Monday, 2 January 2012

Carnegie meal number 5 - My Sister Lives on the Mantlepiece by Annabel Pitcher

I've been resisting this one for a while - I think pretty much every kids publisher had wanted to publish it and there had been a lot of pre-publication chatter and hype which always makes me a little cautious of the finished product! I wasn't surprised to see it on prize lists as I had perceived it to be "worthy" and topical from the plot descriptions. However I was really pleasantly surprised with this book.

The plot follows 10 year old Jamie whose sister Rose was killed in a terrorist attack. Her twin sister Jasmine survived and is left to live within their now fractured family with Jamie. Their father has become bitter and angry and often blames their mother, who is distant and disconnected from the family. The father has also grown to distrust any muslims, believing them all to be terrorists and is struggling to cope with his grief through heavy drinking.

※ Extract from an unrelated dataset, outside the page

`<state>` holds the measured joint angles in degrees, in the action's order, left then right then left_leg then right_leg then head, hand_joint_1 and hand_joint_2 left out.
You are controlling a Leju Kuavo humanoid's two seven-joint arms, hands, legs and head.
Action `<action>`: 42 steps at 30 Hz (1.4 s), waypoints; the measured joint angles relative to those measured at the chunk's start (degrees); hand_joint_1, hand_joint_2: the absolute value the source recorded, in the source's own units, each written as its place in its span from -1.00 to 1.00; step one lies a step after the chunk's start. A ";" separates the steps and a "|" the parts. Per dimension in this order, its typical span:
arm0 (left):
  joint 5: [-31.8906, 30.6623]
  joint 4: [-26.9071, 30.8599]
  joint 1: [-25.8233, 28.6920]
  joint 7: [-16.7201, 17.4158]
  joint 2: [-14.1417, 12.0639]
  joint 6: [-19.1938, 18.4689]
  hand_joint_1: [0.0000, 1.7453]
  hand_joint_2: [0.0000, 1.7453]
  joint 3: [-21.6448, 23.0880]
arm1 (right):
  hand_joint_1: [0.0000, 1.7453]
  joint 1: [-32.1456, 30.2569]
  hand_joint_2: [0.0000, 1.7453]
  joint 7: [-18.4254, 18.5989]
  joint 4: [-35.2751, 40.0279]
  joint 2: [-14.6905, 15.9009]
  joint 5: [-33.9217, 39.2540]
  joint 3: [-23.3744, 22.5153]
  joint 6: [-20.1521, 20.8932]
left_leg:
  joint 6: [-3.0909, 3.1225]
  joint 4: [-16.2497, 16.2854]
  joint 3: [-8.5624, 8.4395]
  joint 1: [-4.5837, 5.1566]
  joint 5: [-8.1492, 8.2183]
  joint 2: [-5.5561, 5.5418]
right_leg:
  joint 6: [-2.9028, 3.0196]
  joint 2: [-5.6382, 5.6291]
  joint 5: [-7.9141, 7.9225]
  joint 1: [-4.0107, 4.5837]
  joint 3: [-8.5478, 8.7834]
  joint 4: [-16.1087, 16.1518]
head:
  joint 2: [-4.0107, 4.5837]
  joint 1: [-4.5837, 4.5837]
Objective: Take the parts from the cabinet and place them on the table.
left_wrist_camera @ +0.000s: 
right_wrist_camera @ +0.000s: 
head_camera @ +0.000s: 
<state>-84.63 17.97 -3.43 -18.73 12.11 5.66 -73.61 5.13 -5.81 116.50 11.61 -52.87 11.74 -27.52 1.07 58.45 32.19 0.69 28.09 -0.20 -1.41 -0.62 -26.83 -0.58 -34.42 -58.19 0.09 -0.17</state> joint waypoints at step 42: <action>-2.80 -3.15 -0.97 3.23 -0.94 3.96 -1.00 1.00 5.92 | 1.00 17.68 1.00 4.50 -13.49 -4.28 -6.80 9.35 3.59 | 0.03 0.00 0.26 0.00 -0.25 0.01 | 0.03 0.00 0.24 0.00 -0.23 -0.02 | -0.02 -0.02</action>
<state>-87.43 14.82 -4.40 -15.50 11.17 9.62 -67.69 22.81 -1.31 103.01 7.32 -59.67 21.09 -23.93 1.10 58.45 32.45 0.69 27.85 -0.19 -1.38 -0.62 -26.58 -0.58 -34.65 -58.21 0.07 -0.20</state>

The story is told very genuinely from a child's point of view - in this it reminded me of one of this year's big adult books, Room by Emma Donoghue. His voice is very innocent and it's heartbreaking to see the family's disfunction through his eyes. As the children left behind in tragedy, Jamie and Jasmine find themselves more neglected and invisible rather than more cared for. With a move to the countryside, Jamie also finds himself forming a tender young friendship with a girl at his new school, but there's just one problem: Sunya is a Muslim.

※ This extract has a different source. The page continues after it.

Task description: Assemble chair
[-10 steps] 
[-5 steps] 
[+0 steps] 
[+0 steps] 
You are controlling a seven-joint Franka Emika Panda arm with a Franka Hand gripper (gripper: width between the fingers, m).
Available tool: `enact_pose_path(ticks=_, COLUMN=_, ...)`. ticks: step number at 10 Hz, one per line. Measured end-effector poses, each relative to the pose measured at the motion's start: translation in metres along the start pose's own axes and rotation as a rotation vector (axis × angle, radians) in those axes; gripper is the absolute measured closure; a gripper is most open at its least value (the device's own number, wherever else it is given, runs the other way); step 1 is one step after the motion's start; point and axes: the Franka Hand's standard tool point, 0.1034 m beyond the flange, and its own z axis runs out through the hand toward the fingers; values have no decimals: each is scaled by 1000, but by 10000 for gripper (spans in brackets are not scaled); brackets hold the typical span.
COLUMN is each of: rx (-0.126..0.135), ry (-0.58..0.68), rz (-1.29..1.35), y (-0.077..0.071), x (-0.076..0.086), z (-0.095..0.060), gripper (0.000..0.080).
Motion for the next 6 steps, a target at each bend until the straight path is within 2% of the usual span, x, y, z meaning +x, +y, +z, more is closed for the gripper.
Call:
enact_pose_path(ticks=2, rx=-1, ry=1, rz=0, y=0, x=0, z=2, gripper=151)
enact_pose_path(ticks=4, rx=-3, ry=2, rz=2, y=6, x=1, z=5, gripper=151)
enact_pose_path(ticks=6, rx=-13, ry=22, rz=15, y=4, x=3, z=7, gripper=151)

Jamie experiences so much in this book and it isn't necessarily all the big problems he has to deal with which are the best bits of the story - small triumphs against the school bully and moments of realising how much his sister is doing to help him along behind the scenes - these are the bits that really got me. Well and a scene with a cat which made me weep for a good 20 minutes... But my point is, this book isn't really about a family affected by a terrorist attack. It's just about a family - it doesn't matter what caused their fractures, because what comes after could be scenes from any number of family's difficulties. It's so beautifully observed and heart-touching, and not really an issue book in the way I was expecting. The nearest book I could compare it to would be Moon Pie by Simon Mason which has a similar family set-up and is equally wonderful!

I do think this book really deserves all the praise it has received - ignore the attention grabbing stuff about terrorism (and sorry, but I'm not a fan of this cover at all...) and read it as a sensitive and touching examination of a family in trouble.

My Sister Lives on the Mantlepiece is out now in paperback and is long listed for the Carnegie Medal.


  1. I loved this book! One of the best book that I read last year.

  2. I won this book in a competition. Great review! I'm really looking forward to reading it. :)

  3. Im going to be completely honest and say that the cover has put me off this book since it came out. I just really don't like it and I can't bring myself to read it... Now that the paperback is out and is much nicer I think I will read it but I'm putting it off cos the story sounds so sad! :(

  4. Hey, I'm listening to the audio at the moment - it's read by David Tennant! So far, so well written!